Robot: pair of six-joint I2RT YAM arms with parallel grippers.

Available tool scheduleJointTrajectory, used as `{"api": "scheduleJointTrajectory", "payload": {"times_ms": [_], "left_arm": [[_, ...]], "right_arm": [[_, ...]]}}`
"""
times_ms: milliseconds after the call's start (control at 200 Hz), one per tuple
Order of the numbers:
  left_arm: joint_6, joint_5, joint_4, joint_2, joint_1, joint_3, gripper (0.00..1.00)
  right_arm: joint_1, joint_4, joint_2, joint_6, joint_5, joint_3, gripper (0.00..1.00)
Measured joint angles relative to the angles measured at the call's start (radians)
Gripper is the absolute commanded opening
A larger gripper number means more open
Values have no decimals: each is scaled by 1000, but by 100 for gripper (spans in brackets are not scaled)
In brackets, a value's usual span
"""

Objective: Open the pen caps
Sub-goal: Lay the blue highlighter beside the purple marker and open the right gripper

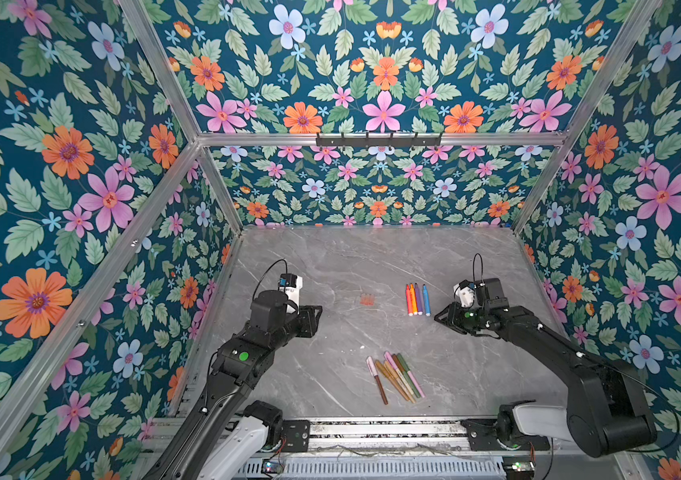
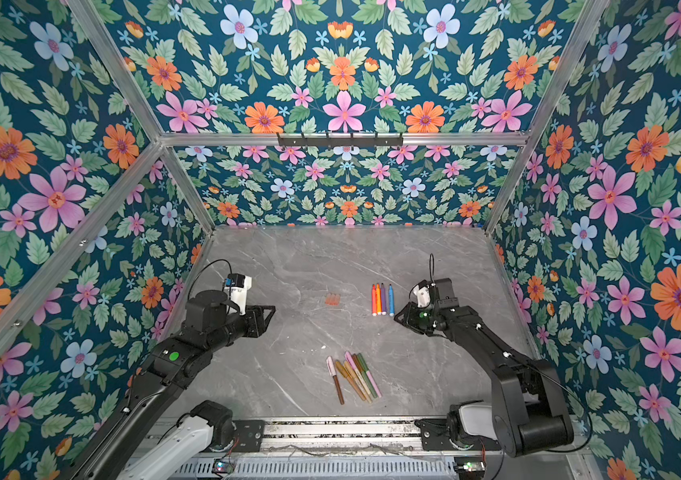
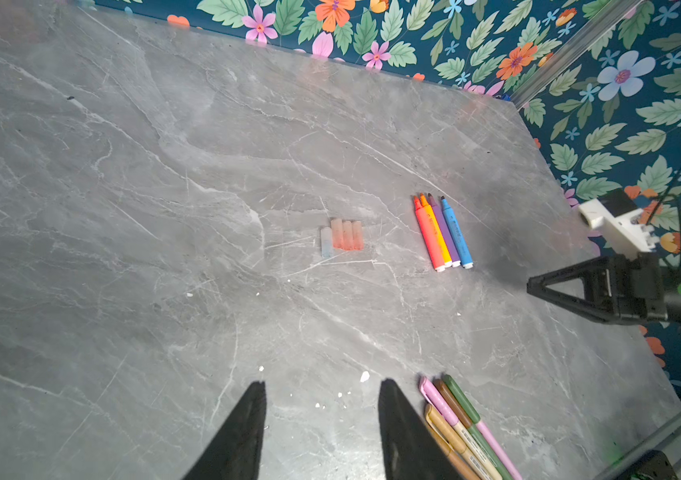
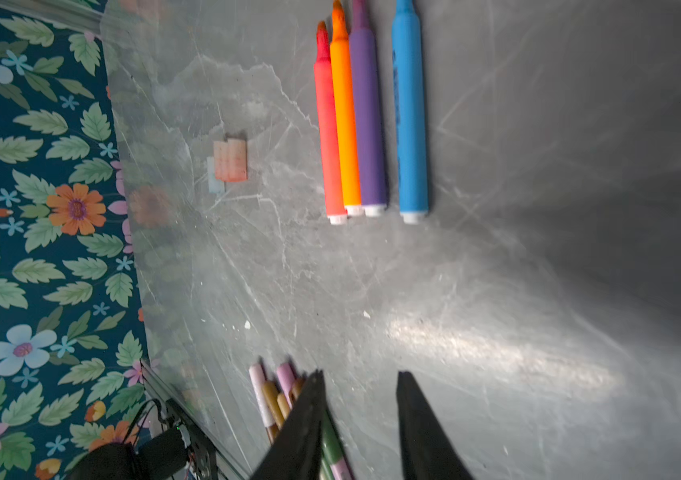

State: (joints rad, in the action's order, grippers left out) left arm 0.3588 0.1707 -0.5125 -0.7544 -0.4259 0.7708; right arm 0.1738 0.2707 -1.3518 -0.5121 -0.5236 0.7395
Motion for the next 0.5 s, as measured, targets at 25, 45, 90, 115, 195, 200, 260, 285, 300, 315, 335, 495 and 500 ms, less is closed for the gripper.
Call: {"api": "scheduleJointTrajectory", "payload": {"times_ms": [25,45,90,115,195,200,260,285,300,315,335,495,500], "left_arm": [[1,0,0,-2,0,0,47],[2,0,0,-2,0,0,47],[2,1,0,-6,0,0,47],[2,1,1,-8,0,0,47],[2,2,0,-10,0,0,47],[2,2,0,-10,0,0,47],[2,2,2,-8,0,0,47],[2,2,2,-8,0,0,47],[2,2,2,-8,0,-1,48],[2,1,2,-8,0,-1,48],[2,1,2,-8,0,-1,48],[2,0,3,-14,0,-2,48],[2,0,3,-14,0,-2,48]], "right_arm": [[0,4,-24,-4,1,24,1],[0,8,-43,-10,2,42,1],[0,9,-97,-8,2,85,1],[-1,11,-124,-8,3,108,1],[-4,12,-219,-9,8,175,1],[-4,12,-224,-9,8,178,1],[-6,11,-296,-19,15,225,0],[-7,8,-327,-19,17,244,0],[-8,6,-346,-21,20,254,0],[-8,4,-366,-26,23,266,0],[-8,2,-389,-31,24,278,0],[-9,-20,-526,-38,36,355,0],[-9,-21,-528,-38,37,355,0]]}}
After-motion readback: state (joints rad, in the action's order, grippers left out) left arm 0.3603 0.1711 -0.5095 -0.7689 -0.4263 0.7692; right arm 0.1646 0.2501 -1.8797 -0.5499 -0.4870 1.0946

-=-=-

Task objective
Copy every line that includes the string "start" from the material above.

Problem solution
times_ms: milliseconds after the call's start (control at 200 Hz), one per tuple
Measured joint angles relative to the angles measured at the call's start (radians)

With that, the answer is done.